Figure 2.

Erythropoiesis during inflammatory anemia. (a) Development of megakaryocyte-erythroid progenitors (MEPs) and granulocyte-macrophage progenitors (GMPs) in the bone marrow. Hematopoietic stem cells (HSCs) differentiate into multipotent progenitors (MPPs) and, subsequently, into common myeloid progenitors (CMPs) that make a lineage choice between generating myeloid cells via GMPs or erythrocytes and megakaryocytes via megakaryocyte-erythrocyte progenitors (MEPs). Cross antagonism between the lineage-specifying transcription factors GATA-1 (erythroid lineage) and PU.1 (myeloid lineage) contributes to the relative production of RBCs and myeloid cells.
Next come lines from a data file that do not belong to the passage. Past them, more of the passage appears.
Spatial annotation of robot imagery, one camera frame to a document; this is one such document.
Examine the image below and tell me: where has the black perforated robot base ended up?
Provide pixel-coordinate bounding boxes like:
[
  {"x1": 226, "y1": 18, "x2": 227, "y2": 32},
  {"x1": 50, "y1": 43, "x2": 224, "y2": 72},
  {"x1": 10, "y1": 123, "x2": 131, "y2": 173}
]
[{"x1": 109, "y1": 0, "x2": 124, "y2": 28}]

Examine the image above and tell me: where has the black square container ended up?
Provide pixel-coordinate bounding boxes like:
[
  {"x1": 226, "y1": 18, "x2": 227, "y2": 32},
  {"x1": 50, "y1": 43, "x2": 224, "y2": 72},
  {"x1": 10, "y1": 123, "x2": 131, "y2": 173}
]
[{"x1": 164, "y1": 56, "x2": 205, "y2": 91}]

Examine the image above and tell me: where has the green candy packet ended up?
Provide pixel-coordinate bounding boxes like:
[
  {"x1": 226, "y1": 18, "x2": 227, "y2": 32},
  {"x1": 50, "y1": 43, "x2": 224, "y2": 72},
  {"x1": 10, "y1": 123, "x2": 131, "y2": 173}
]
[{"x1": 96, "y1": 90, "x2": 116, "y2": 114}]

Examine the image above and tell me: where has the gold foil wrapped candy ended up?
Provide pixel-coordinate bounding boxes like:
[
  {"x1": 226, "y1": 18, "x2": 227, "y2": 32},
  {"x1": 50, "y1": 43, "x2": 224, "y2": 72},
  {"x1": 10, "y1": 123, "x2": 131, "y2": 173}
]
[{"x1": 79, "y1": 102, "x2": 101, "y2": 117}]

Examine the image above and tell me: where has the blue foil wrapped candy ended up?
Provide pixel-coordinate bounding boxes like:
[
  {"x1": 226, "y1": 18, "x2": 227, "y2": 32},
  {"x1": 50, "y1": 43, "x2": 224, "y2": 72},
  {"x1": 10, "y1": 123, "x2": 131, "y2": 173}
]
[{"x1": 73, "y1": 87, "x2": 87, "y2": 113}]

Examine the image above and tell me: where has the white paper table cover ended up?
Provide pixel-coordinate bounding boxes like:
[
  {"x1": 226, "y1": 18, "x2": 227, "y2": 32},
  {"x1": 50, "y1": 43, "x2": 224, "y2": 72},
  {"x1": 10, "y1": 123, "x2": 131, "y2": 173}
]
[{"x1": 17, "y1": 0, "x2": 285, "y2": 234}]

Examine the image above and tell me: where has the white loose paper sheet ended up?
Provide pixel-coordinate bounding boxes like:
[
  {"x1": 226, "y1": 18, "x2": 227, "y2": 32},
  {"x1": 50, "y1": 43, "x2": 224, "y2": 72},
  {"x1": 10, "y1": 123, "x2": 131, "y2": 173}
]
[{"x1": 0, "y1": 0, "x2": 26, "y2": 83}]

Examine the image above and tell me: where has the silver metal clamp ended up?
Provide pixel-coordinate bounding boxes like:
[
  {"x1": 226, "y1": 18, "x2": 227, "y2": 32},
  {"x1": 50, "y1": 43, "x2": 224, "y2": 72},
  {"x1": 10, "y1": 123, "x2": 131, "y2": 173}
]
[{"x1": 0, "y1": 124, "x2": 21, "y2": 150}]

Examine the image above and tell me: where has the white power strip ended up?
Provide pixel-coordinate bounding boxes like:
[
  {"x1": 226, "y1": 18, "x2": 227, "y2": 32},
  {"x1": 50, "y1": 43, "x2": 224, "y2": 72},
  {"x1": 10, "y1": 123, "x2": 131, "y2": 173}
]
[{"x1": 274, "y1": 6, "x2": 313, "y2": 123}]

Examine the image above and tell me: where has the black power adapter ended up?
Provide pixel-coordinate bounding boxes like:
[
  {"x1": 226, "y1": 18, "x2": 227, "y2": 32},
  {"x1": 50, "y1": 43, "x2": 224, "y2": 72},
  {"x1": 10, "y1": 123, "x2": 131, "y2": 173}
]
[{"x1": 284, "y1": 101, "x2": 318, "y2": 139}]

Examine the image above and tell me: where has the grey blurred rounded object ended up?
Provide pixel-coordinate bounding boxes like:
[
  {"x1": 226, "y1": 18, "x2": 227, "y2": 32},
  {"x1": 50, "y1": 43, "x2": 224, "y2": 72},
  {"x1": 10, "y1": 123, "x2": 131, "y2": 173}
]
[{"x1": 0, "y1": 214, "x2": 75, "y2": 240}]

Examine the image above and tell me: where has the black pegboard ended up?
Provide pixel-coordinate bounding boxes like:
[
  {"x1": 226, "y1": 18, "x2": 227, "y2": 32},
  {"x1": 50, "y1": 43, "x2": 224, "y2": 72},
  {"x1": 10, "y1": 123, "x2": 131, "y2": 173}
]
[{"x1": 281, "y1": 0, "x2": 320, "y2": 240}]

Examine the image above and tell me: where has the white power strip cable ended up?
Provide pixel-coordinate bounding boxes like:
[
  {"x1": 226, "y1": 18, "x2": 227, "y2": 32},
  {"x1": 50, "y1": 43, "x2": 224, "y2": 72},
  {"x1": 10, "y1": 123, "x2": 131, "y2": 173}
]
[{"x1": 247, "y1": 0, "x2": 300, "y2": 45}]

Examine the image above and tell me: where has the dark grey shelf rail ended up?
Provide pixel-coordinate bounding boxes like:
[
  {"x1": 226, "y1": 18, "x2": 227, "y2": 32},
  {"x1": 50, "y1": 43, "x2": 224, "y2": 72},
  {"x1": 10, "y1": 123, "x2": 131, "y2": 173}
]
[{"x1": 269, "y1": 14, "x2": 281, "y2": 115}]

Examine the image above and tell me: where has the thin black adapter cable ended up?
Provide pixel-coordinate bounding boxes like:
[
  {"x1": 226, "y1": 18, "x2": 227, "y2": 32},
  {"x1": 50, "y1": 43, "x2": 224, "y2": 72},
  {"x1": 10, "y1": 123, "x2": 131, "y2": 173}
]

During inflammation, several cytokines, including IFN-α/β, IFN-γ and IL-1β, increase PU.1 expression in CMPs, whereas activation of caspase-1 can cause GATA-1 cleavage, reducing GATA-1-dependent erythropoiesis; both of these activities promote myelopoiesis over erythropoiesis. (b) Interaction between the kidney-derived hormone erythropoietin (EPO) and the EPO receptor (EPOR) on MEPs results in erythroblast differentiation. During terminal erythroblast differentiation erythroblasts acquire iron for hemoglobin synthesis and nuclear condensation occurs. Erythroblasts enucleate and become reticulocytes (immature RBCs), which then exit the bone marrow and differentiate into erythrocytes (mature RBCs) in circulation. During inflammatory anemia, erythropoiesis can be inhibited through the action of many cytokines, including IFN-α, IFN-γ, IL-1β, IL-6, IL-33, and MIF, as well as anti-EPO or anti-EPOR autoantibodies. CD71 is expressed on mouse and human reticulocytes. Ter119 is expressed on mouse reticulocytes and erythrocytes; CD235a is expressed on human reticulocytes and erythrocytes. Figure adapted from images created with BioRender.com.